EXERCISE |
Each line of the listing that includes the string "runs" is to be identified and copied.

-- Opening Marker --

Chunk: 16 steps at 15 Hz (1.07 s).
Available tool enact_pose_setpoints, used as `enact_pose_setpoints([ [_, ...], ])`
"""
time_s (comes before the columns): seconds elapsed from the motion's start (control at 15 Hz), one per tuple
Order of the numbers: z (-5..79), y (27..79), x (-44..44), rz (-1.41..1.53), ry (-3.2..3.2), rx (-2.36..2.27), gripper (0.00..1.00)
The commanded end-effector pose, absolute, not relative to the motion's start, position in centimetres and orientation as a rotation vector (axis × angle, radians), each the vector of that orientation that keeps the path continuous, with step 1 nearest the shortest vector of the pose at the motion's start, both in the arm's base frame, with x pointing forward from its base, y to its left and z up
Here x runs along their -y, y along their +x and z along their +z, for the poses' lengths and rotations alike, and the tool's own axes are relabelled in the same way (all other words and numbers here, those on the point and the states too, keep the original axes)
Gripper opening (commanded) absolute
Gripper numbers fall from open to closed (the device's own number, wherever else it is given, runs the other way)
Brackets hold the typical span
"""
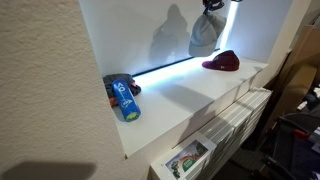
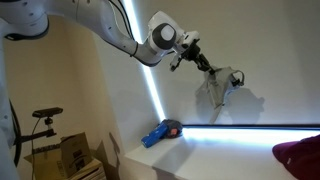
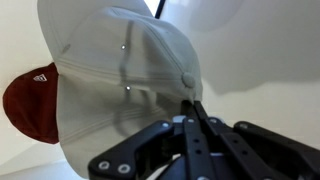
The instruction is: Move the gray hat to the right
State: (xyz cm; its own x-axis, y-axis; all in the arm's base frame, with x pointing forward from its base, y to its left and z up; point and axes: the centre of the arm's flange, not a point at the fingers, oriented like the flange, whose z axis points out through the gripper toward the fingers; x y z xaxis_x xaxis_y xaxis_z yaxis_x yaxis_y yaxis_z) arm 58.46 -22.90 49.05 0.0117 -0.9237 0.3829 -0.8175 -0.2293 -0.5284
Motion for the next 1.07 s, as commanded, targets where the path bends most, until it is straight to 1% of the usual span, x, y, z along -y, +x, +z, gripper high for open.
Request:
enact_pose_setpoints([
  [0.0, 49.04, 58.49, 22.83, -1.022, -2.11, -1.839, 0.29],
  [0.07, 49.02, 58.49, 22.86, -1.02, -2.113, -1.826, 0.35],
  [0.2, 49.07, 58.56, 22.71, -1.03, -2.109, -1.836, 0.49],
  [0.27, 49.06, 58.52, 22.74, -1.026, -2.109, -1.841, 0.13],
  [0.33, 49.01, 58.51, 22.81, -1.019, -2.106, -1.86, 0.62],
  [0.4, 49.04, 58.53, 22.74, -1.015, -2.115, -1.844, 0.64],
  [0.47, 49.04, 58.53, 22.75, -1.015, -2.114, -1.845, 0.44],
  [0.6, 49.04, 58.53, 22.74, -1.015, -2.114, -1.845, 0.59],
  [0.67, 49.04, 58.54, 22.72, -1.014, -2.114, -1.844, 0.64],
  [1.0, 49.04, 58.54, 22.72, -1.014, -2.114, -1.844, 0.64],
])
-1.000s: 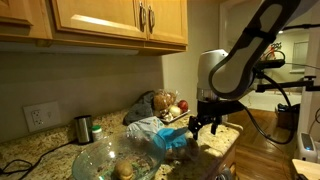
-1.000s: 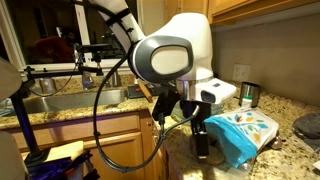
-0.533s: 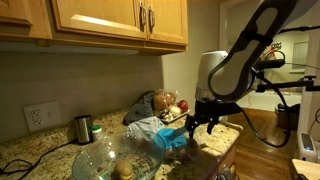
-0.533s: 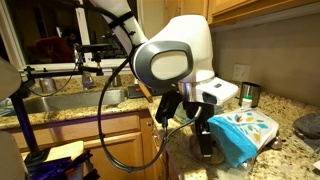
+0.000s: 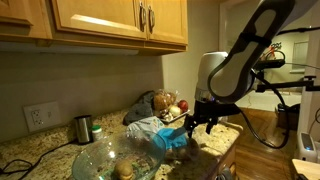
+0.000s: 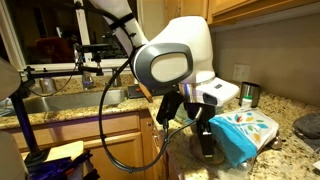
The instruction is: Put a potato in the bowl
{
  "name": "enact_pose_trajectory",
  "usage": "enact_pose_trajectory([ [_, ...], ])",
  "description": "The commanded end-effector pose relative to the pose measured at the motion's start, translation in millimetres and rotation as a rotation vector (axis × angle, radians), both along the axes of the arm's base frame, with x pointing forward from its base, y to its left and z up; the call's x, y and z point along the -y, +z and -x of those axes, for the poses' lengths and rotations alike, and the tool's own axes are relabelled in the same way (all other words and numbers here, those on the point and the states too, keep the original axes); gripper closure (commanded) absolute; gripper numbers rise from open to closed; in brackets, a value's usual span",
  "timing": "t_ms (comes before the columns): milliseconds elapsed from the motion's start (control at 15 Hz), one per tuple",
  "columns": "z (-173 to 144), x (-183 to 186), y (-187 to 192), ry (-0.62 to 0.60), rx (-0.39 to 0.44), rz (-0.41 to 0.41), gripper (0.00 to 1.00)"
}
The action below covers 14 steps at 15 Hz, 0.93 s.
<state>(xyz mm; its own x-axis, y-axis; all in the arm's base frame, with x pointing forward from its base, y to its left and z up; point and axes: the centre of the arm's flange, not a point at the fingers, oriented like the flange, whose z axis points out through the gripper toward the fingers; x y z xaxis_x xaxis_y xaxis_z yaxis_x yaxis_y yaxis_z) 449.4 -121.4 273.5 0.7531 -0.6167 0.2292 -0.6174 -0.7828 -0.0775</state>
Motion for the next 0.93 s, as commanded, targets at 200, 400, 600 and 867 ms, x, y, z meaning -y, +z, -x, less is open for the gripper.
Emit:
enact_pose_trajectory([
  [200, 3.3, -3.0, -5.5, -0.051, 0.032, -0.018, 0.00],
  [400, 2.3, -4.8, -5.6, -0.054, 0.043, -0.033, 0.00],
  [600, -2.8, -4.8, -2.3, -0.045, 0.023, -0.028, 0.00],
  [867, -12.1, -3.6, -8.8, -0.045, 0.013, -0.021, 0.00],
])
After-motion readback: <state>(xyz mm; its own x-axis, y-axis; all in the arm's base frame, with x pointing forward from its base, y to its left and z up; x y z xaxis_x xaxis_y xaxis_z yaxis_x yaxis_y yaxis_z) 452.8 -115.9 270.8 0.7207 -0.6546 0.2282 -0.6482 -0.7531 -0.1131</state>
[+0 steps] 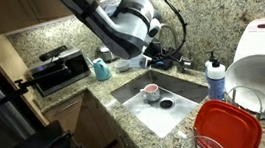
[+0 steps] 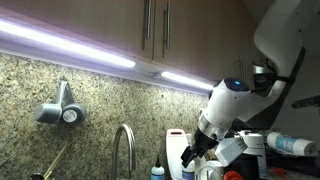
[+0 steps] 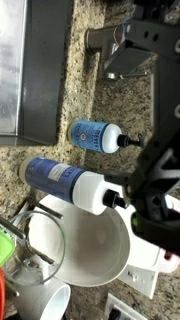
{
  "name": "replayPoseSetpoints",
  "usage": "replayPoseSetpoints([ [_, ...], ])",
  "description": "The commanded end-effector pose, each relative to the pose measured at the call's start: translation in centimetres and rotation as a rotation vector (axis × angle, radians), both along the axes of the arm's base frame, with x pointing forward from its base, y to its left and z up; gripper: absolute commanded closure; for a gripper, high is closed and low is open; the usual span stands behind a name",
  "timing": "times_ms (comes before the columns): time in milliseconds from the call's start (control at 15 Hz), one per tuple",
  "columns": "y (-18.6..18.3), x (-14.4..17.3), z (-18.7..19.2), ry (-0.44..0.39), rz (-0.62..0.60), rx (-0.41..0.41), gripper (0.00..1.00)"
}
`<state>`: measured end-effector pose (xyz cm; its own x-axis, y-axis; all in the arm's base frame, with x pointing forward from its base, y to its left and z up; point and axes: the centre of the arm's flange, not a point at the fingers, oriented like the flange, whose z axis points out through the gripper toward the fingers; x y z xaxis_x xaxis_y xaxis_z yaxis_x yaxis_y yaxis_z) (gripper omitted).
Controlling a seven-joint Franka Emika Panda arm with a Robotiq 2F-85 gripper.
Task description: Turn the tap nozzle slightly to the left
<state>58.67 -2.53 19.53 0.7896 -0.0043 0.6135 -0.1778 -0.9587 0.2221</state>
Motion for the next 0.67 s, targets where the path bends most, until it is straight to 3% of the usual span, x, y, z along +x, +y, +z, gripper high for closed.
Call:
replayPoseSetpoints([
  [0, 0.1, 0.6, -0.4, -0.026, -0.001, 0.006, 0.00],
  [333, 0.8, 4.5, -1.0, -0.144, -0.051, 0.008, 0.00],
  [600, 1.6, 7.2, -2.3, -0.158, -0.056, 0.034, 0.00],
])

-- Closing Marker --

SOLVED EXERCISE |
Here x runs along their -y, y along their +x and z along their +z, for the poses' lengths and rotations alike, and the tool's own axes are relabelled in the same way (all other words and numbers here, those on the point and the states too, keep the original axes)
Gripper numbers fall from open to closed (the device's own number, wherever else it is given, runs the other way)

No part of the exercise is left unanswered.